AVAILABLE DATA below:

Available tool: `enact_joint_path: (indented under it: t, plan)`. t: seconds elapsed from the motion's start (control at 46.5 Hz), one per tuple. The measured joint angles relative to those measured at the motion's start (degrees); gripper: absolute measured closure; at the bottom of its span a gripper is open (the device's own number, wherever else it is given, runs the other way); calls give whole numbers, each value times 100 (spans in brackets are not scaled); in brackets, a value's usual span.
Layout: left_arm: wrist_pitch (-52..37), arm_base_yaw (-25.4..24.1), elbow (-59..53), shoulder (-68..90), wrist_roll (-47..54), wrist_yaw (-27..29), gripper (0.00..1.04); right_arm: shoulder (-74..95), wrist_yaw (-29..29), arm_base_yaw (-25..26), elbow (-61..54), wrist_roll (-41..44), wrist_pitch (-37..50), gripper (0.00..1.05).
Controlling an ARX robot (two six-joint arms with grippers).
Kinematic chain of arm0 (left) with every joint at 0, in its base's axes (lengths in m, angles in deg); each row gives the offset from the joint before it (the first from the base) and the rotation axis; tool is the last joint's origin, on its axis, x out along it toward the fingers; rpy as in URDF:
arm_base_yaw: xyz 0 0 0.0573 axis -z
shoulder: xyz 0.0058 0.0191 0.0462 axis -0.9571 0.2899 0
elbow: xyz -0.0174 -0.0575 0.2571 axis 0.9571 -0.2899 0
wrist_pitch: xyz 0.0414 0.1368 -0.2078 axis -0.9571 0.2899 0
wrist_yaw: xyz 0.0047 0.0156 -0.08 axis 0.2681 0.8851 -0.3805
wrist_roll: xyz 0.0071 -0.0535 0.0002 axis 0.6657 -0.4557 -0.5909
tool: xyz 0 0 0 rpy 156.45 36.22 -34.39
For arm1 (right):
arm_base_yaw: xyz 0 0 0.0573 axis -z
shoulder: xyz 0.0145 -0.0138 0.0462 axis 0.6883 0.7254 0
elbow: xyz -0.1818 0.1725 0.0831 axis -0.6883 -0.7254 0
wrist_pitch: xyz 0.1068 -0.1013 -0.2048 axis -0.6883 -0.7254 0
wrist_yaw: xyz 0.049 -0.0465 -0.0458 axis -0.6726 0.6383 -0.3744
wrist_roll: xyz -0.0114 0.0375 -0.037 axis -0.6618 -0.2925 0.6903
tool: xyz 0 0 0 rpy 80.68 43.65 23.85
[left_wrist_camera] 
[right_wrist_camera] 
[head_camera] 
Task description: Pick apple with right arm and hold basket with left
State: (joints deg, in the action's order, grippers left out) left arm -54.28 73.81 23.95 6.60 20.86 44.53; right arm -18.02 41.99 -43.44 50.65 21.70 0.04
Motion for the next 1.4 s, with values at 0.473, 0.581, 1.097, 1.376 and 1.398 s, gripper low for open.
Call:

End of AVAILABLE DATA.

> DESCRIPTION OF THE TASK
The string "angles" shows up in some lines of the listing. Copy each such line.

> EXERCISE ANSWER
Available tool: `enact_joint_path: (indented under it: t, plan)`. t: seconds elapsed from the motion's start (control at 46.5 Hz), one per tuple. The measured joint angles relative to those measured at the motion's start (degrees); gripper: absolute measured closure; at the bottom of its span a gripper is open (the device's own number, wherever else it is given, runs the other way); calls give whole numbers, each value times 100 (spans in brackets are not scaled); in brackets, a value's usual span.
Kinematic chain of arm0 (left) with every joint at 0, in its base's axes (lengths in m, angles in deg); each row gives the offset from the joint before it (the first from the base) and the rotation axis; tool is the last joint's origin, on its axis, x out along it toward the fingers; rpy as in URDF:

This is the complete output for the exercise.